Start where the risk starts.
Electrical safety is often taught as a set of tasks: testing, locking, tagging, donning personal protective equipment (PPE), and proceeding. In an open environment, that task list can blind us to additional energy hazards not associated with the electrical equipment being worked on.
A more reliable starting point is a structured scan of all hazardous energies interacting with the job and environment, including electrical, mechanical, gravitational, pressure, thermal and chemical energies. My teams use a simple visual “hazard wheel” in prejob briefings to force that scan—before any tool touches a panel cover or a pole step. The approach offers two key benefits:
- We identify nonobvious sources of electrical energy (e.g., customer-owned generators, photovoltaic (PV) backfeed and auto-reclosers).

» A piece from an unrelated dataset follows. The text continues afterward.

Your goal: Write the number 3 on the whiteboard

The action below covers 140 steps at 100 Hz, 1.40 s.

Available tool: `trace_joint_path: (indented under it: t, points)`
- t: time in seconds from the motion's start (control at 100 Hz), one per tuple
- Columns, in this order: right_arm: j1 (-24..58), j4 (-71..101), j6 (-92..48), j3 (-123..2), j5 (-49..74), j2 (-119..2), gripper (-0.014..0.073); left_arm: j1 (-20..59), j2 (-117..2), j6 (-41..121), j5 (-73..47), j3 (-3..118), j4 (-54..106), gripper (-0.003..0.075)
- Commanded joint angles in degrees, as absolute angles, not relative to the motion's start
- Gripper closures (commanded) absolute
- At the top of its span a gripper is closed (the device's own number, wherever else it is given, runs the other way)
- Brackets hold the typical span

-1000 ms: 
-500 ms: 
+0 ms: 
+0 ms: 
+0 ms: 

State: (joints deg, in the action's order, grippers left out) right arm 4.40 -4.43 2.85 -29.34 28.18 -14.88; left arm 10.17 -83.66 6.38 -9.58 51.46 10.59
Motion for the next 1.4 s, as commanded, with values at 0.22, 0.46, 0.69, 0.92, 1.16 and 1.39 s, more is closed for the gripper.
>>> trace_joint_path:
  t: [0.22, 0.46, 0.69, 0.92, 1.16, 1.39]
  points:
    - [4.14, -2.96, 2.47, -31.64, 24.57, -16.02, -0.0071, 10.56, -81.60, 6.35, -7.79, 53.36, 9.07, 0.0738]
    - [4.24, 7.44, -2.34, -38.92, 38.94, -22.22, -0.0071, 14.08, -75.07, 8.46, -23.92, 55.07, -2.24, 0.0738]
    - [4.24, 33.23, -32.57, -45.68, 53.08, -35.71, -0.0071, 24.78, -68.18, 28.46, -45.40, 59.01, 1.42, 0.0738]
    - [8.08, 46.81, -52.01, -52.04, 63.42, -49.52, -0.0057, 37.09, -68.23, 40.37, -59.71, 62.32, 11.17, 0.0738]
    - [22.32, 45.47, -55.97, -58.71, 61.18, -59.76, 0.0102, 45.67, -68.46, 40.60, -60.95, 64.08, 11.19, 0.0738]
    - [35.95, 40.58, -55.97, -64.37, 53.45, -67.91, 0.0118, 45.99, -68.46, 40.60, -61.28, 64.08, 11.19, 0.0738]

- We examine how other energy sources (e.g., wind, traffic and suspended loads) amplify electrical risk.
This energy-first view aligns naturally with the Hierarchy of Risk Controls in NFPA 70E:
- First, eliminate or substitute hazardous conditions.
- Then, engineer out exposure.
- Next, lean on administrative controls next.
- Finally, reserve PPE as the final barrier when risk remains.
In practice, this means we obsess over de-energization and isolation before discussing gloves and arc-rated suits.
De-energize by default.
Live parts to which an employee may be exposed must be de‑energized unless doing so is infeasible or creates a greater hazard, according to the Occupational Safety and Health Administration (OSHA). In exposed settings, such as utility work, expand that verification to account for hidden sources and changing site dynamics. Identify and isolate PV arrays, battery systems, autotransformers and portable generators. Where practicable, create visible open points and install temporary protective grounds to form an equipotential zone. Verify the absence of voltage with a properly rated tester on the actual conductors immediately before work.
It is also critical to apply lockout/tagout (LOTO) in accordance with OSHA Standard 29 CFR 1910.147. This includes clear ownership and tamper‑resistant controls as well as communicating the status to site managers and adjacent trades. If energized work is unavoidable, formalize the justification, define the approach and erect arc flash boundaries. Additionally, assign an attendant and specify the PPE and tools that match the calculated incident energy and approach distances.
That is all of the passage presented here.